Треворус, казалось, был поражен его натиском, однако быстро оправился.

— Ты, вообще, но какому праву указываешь мне, как я должен поступать? — вкрадчиво спросил он. — Я понимаю, что у себя в Аквилонии ты птица высокого полета, но всё ж таки не более, чем слуга своего короля, а слугам не по чину этак дерзко держаться с теми, кто выше них по положению. Здесь пока еще я — правитель и господин, и не потерплю подобных выходок. Я лично сообщу Конану о твоем визите, и не думаю, что его обрадует ситуация, когда подобный тебе смеет вмешиваться в дела короля Аргоса. Кстати, я и лица твоего не запомнил, не то что имени.

— Лэрд Ринальд, — представился рыцарь, сдерживая негодование.

— Прекрасно, лэрд Ринальд. Если ты высказался, так изволь немедленно убраться, — взвизгнул, багровея, Треворус, — я больше не желаю видеть тебя!

Ничего хорошего его гнев Ринальду не сулил. Он как-то, действительно, не подумал, что грубо нарушает этикет, своевольно явившись к особе королевской крови. Треворус был, похоже, человеком достаточно мстительным и злопамятным, так что в исполнении его угрозы можно было не сомневаться. Оставалось надеяться, что Конан отнесется к происходящему с большим пониманием!

В полном смятении чувств и по-прежнему вне себя от гнева, лэрд, круто развернувшись, вышел из оранжереи, оставив Треворуса в окружении столь любезных его сердцу цветочков, что были королю сто крат дороже людей, и постарался выбросить проклятого самодура из головы. Однако на следующий день Конан призвал его к себе и выглядел мрачнее грозовой тучи.

— Что происходит, Ринальд?! — прогремел он. — Верно ли, будто ты осмелился заявиться к Треворусу и повышать на него голос, будучи, ко всему, мертвецки пьяным?! Неужели тебя и на миг нельзя выпускать из виду?!

— Я был совершенно трезв, господин, — произнес лэрд. — Дело же, с которым я обратился к его величеству, было свойства столь деликатного, что я не счел возможным прежде спрашивать твоего совета.

— Я тебя знаю, как никто! Как я погляжу, Ринальд, наш поединок тебя совершенно ничему не научил. Тебе просто неймется, ослепленному бешеным своим самомнением, ввязываться в ссоры с теми, кто…

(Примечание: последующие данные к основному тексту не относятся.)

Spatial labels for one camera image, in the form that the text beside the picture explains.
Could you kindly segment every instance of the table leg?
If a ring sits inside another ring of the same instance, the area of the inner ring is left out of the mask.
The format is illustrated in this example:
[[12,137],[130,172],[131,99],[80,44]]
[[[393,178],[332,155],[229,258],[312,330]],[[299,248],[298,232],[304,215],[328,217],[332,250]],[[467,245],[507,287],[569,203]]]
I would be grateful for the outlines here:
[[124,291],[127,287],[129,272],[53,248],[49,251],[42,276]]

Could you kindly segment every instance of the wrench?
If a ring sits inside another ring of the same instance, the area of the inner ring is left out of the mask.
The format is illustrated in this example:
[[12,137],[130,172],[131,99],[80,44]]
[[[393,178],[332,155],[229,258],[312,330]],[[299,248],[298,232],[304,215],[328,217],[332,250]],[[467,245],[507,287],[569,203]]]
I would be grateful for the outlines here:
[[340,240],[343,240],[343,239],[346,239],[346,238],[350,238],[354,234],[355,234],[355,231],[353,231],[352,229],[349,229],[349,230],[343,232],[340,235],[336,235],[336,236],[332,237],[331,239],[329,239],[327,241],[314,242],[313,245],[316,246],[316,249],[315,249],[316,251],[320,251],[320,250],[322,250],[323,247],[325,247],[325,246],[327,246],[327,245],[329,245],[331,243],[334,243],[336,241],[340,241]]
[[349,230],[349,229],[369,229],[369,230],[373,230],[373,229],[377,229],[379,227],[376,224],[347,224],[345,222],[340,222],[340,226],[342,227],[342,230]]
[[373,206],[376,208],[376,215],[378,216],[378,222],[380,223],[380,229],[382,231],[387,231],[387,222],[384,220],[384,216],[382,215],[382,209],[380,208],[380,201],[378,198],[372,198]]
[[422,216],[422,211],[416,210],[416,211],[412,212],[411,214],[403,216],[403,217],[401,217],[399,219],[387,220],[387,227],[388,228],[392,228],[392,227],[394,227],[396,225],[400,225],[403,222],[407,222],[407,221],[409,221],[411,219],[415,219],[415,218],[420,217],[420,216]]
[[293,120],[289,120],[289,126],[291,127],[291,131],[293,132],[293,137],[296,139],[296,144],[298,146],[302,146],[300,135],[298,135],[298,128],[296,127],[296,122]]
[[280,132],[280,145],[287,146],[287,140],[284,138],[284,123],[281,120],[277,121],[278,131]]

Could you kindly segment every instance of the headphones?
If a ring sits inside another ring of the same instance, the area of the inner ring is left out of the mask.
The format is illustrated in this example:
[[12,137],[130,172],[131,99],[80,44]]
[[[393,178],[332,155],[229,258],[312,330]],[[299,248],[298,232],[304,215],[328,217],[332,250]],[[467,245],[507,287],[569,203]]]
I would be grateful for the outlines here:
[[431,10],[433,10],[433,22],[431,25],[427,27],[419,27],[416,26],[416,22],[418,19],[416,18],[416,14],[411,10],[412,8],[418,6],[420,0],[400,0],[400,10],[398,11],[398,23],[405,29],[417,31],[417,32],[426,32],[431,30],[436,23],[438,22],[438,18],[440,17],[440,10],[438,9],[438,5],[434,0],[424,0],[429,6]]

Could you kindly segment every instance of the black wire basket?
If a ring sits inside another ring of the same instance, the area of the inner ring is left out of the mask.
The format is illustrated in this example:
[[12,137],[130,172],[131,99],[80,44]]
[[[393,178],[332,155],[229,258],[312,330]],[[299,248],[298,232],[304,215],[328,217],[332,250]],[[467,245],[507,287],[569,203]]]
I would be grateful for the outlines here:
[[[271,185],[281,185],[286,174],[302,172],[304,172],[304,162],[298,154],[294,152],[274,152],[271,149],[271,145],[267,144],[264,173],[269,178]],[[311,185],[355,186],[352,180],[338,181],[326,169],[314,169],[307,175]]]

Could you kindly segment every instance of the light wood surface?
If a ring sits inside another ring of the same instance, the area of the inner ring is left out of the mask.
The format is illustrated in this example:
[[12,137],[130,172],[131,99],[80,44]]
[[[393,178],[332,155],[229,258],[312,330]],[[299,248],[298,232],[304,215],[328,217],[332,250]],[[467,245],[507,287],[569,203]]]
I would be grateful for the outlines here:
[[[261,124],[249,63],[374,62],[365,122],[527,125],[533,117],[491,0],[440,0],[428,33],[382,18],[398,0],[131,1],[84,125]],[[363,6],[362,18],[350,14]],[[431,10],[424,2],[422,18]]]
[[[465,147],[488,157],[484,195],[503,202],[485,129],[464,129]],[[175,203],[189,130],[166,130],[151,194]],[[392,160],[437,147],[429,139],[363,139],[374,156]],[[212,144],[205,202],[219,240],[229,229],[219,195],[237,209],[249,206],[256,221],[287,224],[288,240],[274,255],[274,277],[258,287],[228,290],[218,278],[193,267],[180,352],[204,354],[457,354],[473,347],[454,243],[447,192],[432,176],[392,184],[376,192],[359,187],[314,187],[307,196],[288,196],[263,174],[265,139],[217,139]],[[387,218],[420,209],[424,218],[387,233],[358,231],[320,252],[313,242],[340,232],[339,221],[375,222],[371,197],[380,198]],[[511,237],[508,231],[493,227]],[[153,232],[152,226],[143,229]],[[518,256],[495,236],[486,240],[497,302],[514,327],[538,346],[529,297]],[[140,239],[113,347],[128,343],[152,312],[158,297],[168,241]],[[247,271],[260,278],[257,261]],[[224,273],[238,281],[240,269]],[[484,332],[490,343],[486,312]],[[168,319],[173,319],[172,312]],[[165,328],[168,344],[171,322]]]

— Не мне чета, — закончил за него лэрд.

— Вот, вот именно! Ты даже вины за собой не ощущаешь! Между тем, твоя выходка уже успела осложнить мои отношения с Треворусом, и он не пожелал подписывать договор о морском пути, до тех пор; пока я не выдам ему тебя. Это может стоить Аквилонии такого количества упущенных возможностей, что я просто слов не нахожу!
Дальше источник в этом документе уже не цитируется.